In June of 1832 the role of the Sisters of Charity in Cork hospitals is mentioned. Another entry says that the “poor were abandoned by all” except for a Rev. Mr James O’Rafferty and his assistants in Tullamore.

1832, July 23. Death of the Catholic Primate due to cholera.

1832, October 5. A Rev. P. Downey died of cholera in Kilkenny aged 27.  “During the day he attended persons ill of cholera, of which he had a natural and unconquerable dread…with Christian fortitude, delivered himself up a voluntary sacrifice, having a premonition that he would not escape the mortal contagion.” (from The Kilkenny Journal).

1832, October 17. Cholera. Since April, 3,600 have died in Dublin

1833, March 10. The Rev.
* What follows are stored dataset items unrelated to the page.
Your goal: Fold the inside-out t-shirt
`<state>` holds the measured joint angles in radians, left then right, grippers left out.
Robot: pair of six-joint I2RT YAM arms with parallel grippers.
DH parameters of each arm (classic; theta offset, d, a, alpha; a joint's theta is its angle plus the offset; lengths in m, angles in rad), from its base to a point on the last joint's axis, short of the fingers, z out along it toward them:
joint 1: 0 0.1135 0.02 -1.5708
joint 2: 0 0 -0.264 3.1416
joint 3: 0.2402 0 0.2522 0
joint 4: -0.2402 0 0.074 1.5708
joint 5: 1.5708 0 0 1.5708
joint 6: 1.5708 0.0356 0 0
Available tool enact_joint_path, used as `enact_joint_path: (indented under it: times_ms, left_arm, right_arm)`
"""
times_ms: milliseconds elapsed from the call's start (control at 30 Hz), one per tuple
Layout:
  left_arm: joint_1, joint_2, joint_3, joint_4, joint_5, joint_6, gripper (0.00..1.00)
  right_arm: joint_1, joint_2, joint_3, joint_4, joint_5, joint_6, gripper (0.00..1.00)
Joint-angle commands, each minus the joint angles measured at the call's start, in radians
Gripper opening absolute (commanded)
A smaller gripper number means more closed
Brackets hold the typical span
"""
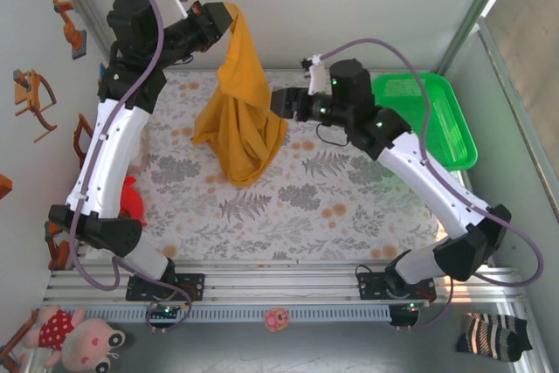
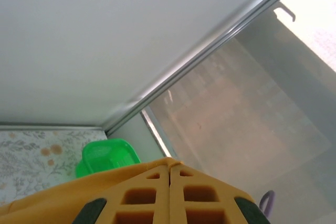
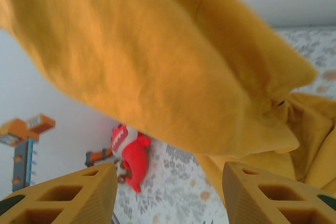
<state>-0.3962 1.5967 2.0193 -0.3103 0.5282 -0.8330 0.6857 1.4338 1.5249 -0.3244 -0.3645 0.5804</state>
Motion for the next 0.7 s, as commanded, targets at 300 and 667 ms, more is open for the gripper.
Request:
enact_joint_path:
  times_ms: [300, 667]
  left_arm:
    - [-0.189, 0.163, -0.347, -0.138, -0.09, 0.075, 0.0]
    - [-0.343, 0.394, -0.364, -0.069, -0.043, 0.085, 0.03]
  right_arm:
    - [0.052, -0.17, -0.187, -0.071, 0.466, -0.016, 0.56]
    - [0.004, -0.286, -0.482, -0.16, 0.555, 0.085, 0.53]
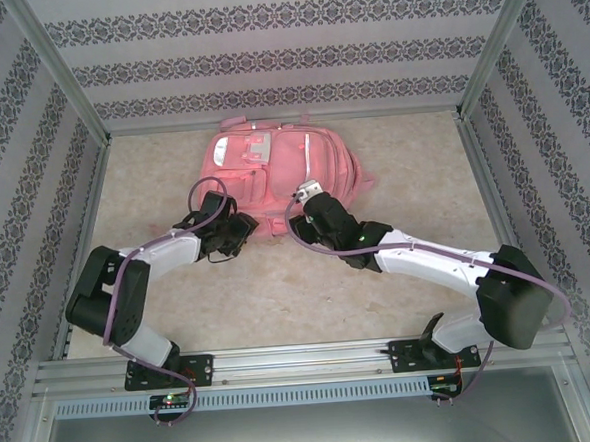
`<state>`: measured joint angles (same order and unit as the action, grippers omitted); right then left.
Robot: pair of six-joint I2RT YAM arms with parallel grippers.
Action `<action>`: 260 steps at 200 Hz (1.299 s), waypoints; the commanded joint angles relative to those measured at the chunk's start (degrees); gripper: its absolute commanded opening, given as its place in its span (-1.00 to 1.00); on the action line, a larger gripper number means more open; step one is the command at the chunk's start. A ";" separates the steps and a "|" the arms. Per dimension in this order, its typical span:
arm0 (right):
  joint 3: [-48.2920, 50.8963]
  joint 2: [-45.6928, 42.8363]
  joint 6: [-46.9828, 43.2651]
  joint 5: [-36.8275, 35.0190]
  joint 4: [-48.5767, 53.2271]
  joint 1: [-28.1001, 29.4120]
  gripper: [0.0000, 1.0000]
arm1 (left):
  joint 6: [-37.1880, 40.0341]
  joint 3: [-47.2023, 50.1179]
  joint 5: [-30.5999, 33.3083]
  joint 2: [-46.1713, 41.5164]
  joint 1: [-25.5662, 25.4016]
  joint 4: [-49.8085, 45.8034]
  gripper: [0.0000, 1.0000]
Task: Pack the student bag
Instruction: Zip the student bag at the top-center of the table.
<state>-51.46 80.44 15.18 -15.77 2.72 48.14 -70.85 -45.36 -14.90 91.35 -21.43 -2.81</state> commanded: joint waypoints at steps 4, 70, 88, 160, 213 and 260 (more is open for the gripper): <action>-0.33 1.63 2.48 -1.20 0.12 0.37 -0.14 | 1.19 -2.02 3.02 2.38 -0.65 2.68 -0.40; 0.85 9.06 2.16 6.78 -3.04 1.84 -0.17 | 5.43 -9.64 4.83 0.06 -0.62 -6.29 -1.00; -0.97 12.61 1.83 5.30 -3.40 2.47 -0.24 | 5.72 -11.14 4.07 0.19 -0.63 -7.99 -1.00; -7.47 25.90 1.09 2.24 -7.60 3.04 -0.30 | 5.37 -11.32 3.01 0.69 -0.60 -8.96 -1.00; -10.51 31.50 0.99 0.62 -9.58 3.10 -0.28 | 5.28 -11.68 2.82 0.84 -0.63 -9.67 -1.00; -13.31 33.66 1.41 -1.02 -9.85 2.92 -0.79 | 5.04 -11.87 2.07 1.57 -0.65 -9.80 -1.00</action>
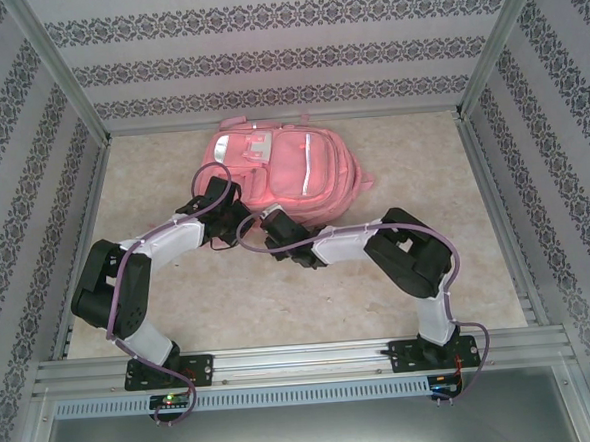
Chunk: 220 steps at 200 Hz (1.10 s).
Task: Pack the student bag
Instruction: Zip the student bag at the top-center of the table.
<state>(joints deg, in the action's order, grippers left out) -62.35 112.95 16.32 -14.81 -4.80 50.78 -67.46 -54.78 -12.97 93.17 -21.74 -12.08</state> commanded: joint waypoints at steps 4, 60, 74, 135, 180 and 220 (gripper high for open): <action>-2.38 1.03 0.42 -2.06 -2.24 0.28 -0.90 | 1.69 -2.46 0.27 -0.26 -0.34 -0.68 -1.00; 2.96 -5.47 2.90 -4.45 0.78 -1.24 -1.00 | 2.77 -2.40 1.89 -0.55 1.24 -2.51 -1.00; 4.99 -7.75 3.60 -4.92 2.32 -2.13 -1.00 | 2.94 -1.36 1.89 -1.52 2.62 -2.45 -1.00; 13.04 -18.76 4.33 -7.88 9.76 -7.22 -1.00 | 6.23 1.70 3.60 -7.48 9.49 -6.94 -1.00; 16.35 -24.15 3.10 -9.64 12.62 -10.87 -1.00 | 11.66 1.76 4.62 -10.61 14.68 -11.50 -1.00; 18.59 -27.56 2.77 -5.06 12.36 -14.32 -1.00 | 17.63 2.18 3.88 -12.25 24.92 -12.95 -1.00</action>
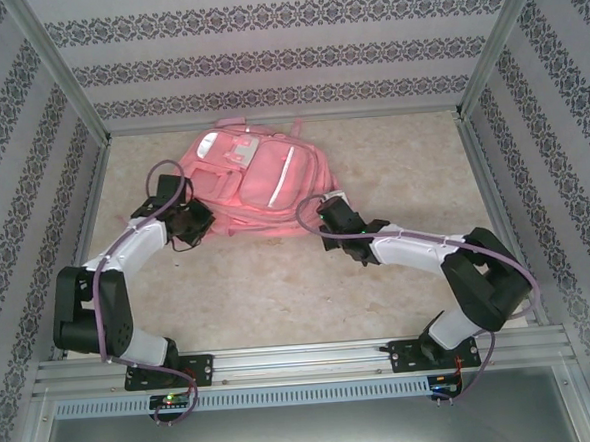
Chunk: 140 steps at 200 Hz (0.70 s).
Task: Pack the student bag
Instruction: Zip the student bag at the top-center of the table.
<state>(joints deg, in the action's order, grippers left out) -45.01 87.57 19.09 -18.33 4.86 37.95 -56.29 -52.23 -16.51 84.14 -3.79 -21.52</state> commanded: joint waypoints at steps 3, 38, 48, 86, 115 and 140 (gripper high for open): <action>1.18 -2.15 -0.03 -0.88 2.69 -1.29 -1.00 | 6.83 -0.60 7.21 -3.02 7.52 -3.53 -1.00; -2.90 1.00 0.29 2.81 2.41 4.44 -1.00 | 9.12 -4.83 1.53 0.71 10.04 -4.18 -0.76; -4.61 2.34 0.69 2.54 2.67 6.01 -1.00 | 7.77 -4.48 -1.03 0.32 9.86 -3.35 -0.44; -6.73 3.90 2.20 4.28 2.04 7.32 -1.00 | 1.93 0.11 -3.76 -6.24 7.19 -4.89 0.12; -7.14 3.75 2.13 3.82 1.82 6.94 -0.90 | -6.66 4.73 -5.13 -12.29 0.23 -3.62 0.12; -7.75 2.78 3.28 0.96 3.00 6.60 -0.57 | -14.35 6.08 -1.40 -14.40 -9.77 -1.69 0.11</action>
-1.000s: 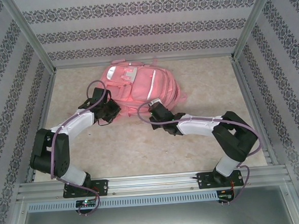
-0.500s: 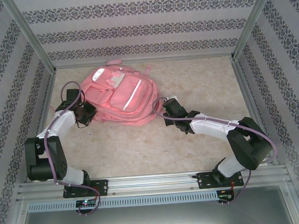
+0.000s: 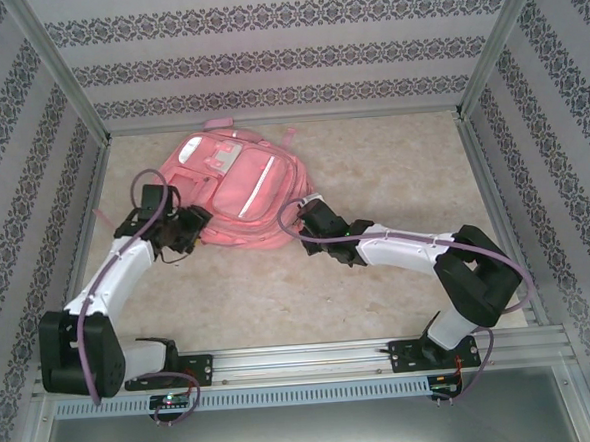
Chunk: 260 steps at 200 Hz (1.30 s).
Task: Pack the student bag
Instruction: Zip the student bag at the top-center of the table.
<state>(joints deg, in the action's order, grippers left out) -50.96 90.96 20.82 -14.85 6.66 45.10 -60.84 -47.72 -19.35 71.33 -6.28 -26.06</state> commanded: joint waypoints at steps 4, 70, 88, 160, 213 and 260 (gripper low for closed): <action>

Robert Connell, for many years the worthy parish priest of Hospital in the county [Limerick], was seized with cholera last Sunday, shortly after celebrating the second Mass, and was a corpse before evening. Eleven of his parishioners died the same day of the fatal malady, and the mortality since is most appalling.

1833, November 15. The Sisters of Charity. During the frightful visitation of the cholera, the services rendered by these ladies to the cause of humanity surpass all praise (Freeman’s Journal November 15).

Interesting

One of the most interesting obituarys seen by this writer was an editorial comment beneath the obituary of a young priest (27) who distinguished himself in care for the victims of cholera but caught the disease and died. The editorial writer says: “With such devotional zeal and attachment, for religion and their flock, can it be a subject of astonishment why it is that the people – particularly the Irish people – evince such reverence and respect for their priests?” (Kilkenny Journal, October 10).

In 1833 the work of the Sisters of Charity surpassed all praise. In 2022, it seems no amount of criticism is too much.

“All things that we ordained festival/turn from their office to black funeral–/our instruments to melancholy bells/Our wedding cheer to a sad burial feast;/Our solemn hymns to sullen dirges change;/Our burial flowers serve for a burial corse.” Capulet – Romeo and Juliet- Shakespeare.